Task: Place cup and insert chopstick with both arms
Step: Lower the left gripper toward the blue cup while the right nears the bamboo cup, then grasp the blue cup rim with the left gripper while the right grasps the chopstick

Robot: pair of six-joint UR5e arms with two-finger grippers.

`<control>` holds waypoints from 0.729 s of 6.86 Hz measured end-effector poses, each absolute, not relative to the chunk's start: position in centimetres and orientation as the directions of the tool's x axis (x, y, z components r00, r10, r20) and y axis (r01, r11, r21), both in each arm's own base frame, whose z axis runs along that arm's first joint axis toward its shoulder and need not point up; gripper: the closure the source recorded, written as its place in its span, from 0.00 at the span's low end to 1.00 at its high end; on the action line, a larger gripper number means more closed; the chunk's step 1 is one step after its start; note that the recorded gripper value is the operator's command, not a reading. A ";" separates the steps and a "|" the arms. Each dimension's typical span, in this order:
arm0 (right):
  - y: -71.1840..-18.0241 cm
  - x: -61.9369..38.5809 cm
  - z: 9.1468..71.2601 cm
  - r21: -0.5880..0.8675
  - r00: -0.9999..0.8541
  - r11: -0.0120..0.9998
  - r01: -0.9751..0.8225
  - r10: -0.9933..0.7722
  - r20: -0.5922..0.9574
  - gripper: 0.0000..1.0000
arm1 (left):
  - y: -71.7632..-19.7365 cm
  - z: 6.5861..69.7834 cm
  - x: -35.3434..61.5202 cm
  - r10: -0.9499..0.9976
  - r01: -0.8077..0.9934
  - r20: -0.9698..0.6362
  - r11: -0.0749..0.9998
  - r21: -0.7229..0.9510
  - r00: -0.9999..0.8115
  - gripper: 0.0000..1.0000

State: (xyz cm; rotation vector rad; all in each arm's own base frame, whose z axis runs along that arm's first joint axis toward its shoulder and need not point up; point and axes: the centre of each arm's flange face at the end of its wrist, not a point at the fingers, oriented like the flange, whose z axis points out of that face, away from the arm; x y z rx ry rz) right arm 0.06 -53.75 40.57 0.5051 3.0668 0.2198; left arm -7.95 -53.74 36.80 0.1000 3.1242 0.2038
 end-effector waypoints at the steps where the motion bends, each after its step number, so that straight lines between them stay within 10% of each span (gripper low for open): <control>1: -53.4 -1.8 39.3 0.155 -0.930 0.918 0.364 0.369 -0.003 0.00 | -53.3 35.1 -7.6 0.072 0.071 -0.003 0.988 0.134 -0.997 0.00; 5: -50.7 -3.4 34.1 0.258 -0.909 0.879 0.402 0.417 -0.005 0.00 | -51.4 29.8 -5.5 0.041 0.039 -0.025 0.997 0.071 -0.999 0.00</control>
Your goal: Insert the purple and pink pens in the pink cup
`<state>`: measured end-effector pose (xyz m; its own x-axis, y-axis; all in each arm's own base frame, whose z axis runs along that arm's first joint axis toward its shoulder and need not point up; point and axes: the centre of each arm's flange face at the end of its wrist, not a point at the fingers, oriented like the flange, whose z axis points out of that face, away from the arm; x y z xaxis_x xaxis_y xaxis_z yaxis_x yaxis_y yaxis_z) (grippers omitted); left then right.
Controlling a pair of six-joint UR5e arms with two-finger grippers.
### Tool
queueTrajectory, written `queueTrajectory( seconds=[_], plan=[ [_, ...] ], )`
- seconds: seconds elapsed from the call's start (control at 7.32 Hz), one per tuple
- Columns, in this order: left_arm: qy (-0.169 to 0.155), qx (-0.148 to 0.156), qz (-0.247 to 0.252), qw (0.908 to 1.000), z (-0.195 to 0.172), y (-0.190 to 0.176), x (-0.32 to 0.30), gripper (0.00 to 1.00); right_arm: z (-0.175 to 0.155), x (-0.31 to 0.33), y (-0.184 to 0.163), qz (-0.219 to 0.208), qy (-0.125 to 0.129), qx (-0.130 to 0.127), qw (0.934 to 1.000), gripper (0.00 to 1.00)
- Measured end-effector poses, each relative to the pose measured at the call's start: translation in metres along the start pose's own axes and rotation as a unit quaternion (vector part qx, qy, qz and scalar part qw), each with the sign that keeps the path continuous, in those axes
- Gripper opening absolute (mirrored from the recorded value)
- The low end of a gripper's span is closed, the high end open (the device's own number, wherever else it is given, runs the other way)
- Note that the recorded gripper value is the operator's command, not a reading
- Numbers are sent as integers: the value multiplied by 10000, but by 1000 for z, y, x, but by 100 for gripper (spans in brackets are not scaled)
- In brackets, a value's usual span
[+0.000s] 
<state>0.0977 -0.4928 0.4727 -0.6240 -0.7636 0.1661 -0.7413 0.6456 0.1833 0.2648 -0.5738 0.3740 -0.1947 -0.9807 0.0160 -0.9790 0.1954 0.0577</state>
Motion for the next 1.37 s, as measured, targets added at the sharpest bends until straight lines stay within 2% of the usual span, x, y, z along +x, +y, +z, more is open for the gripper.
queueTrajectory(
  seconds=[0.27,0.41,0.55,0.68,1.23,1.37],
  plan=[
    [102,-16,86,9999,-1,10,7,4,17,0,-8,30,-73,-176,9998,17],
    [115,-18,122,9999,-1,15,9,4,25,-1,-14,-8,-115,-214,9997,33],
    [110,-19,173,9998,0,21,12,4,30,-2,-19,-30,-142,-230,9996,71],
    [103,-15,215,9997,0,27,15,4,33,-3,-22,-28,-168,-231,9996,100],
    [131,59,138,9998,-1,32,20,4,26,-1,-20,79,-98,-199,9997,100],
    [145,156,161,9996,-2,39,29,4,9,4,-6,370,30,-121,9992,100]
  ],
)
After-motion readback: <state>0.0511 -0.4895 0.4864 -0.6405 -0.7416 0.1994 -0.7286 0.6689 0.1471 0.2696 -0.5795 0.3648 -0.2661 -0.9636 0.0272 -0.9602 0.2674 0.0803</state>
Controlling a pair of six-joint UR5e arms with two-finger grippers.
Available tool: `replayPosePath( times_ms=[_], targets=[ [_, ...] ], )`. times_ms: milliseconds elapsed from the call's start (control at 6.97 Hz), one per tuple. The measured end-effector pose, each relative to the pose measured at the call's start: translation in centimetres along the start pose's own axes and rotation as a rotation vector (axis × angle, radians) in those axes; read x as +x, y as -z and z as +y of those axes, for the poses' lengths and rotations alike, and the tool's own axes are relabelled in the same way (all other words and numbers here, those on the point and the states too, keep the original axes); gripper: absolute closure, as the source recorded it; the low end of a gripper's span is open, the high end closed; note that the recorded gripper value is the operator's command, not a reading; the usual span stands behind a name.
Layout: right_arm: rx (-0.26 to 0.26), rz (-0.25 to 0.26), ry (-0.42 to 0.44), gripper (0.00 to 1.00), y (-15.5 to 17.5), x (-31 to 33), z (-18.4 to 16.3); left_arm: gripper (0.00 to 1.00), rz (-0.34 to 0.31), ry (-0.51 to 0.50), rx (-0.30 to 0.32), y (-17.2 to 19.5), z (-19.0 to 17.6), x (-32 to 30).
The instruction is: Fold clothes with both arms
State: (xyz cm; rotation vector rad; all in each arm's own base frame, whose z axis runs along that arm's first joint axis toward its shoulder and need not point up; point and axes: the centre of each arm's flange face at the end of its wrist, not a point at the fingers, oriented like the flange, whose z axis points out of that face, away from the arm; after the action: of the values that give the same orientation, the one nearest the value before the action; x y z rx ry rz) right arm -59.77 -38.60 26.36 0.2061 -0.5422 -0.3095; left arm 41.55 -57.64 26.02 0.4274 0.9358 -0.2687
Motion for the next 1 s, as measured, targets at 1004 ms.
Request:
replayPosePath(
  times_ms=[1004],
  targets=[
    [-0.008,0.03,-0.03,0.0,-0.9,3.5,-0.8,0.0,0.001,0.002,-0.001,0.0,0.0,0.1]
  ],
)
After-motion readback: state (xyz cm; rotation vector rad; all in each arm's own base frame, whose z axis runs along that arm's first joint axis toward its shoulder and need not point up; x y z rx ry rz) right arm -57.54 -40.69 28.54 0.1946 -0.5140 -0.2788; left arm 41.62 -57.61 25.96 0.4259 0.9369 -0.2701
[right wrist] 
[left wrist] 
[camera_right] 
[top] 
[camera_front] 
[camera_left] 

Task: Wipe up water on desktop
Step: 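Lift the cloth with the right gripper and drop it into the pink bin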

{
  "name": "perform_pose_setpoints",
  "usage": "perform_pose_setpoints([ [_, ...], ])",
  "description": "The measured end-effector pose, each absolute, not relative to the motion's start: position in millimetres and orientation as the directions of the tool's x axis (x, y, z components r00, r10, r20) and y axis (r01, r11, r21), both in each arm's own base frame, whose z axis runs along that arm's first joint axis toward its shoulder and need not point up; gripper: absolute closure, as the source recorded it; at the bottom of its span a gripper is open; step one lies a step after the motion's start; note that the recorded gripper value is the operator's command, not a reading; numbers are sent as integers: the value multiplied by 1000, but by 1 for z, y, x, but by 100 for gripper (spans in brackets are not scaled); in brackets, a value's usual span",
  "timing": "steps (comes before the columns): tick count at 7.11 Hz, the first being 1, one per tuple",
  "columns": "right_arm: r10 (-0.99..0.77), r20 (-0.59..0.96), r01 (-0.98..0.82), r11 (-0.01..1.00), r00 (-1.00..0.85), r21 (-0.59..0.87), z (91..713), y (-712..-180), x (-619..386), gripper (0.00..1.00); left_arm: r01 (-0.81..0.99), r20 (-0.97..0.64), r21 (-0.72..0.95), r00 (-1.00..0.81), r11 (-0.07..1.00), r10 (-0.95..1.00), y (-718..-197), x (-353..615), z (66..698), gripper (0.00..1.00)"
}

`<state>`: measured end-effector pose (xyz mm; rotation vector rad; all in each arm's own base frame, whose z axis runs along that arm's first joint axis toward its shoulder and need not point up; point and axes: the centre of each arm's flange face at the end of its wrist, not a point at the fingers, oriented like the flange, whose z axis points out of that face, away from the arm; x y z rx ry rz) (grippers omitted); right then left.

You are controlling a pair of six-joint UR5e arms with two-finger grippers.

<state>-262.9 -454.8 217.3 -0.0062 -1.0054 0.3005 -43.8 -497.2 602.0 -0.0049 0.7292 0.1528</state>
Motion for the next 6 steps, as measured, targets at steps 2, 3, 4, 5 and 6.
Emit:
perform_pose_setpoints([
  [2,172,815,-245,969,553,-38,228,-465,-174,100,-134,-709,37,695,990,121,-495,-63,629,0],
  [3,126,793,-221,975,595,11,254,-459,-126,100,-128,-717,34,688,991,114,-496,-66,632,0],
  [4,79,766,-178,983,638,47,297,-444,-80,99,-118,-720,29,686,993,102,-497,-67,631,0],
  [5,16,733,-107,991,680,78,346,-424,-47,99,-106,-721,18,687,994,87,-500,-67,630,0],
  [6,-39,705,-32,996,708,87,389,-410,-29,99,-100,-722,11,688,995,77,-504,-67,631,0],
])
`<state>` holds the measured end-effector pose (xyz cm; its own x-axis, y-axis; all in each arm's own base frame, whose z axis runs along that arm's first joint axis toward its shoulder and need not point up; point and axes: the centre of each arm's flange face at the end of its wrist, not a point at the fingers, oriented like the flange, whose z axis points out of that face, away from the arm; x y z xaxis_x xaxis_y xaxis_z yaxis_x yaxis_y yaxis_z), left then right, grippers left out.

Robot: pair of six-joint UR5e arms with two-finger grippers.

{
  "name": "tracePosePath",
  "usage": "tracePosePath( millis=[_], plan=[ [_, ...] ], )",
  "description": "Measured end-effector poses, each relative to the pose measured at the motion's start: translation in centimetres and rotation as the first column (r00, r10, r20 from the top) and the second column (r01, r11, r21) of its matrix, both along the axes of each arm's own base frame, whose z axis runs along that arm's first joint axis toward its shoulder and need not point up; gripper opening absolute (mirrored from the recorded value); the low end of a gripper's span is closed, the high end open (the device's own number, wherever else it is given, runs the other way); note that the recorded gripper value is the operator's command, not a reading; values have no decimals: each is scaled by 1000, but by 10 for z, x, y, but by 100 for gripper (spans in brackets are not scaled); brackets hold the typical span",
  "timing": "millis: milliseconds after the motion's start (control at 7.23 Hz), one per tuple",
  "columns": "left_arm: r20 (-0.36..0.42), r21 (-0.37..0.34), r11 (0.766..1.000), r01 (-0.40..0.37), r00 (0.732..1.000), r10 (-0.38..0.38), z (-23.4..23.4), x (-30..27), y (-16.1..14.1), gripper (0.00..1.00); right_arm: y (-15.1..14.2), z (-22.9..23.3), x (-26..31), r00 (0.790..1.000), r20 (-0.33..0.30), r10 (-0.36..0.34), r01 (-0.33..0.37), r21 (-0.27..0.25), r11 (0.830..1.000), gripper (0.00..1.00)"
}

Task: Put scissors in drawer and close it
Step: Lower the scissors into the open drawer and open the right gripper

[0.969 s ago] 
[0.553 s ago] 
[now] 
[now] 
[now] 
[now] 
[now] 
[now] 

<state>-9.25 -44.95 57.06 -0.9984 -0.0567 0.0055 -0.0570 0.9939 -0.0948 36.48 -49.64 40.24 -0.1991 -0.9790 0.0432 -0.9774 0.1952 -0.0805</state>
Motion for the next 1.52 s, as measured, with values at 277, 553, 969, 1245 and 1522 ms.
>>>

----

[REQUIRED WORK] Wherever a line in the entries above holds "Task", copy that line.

[RESULT BELOW]
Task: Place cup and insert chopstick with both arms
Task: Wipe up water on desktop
Task: Put scissors in drawer and close it

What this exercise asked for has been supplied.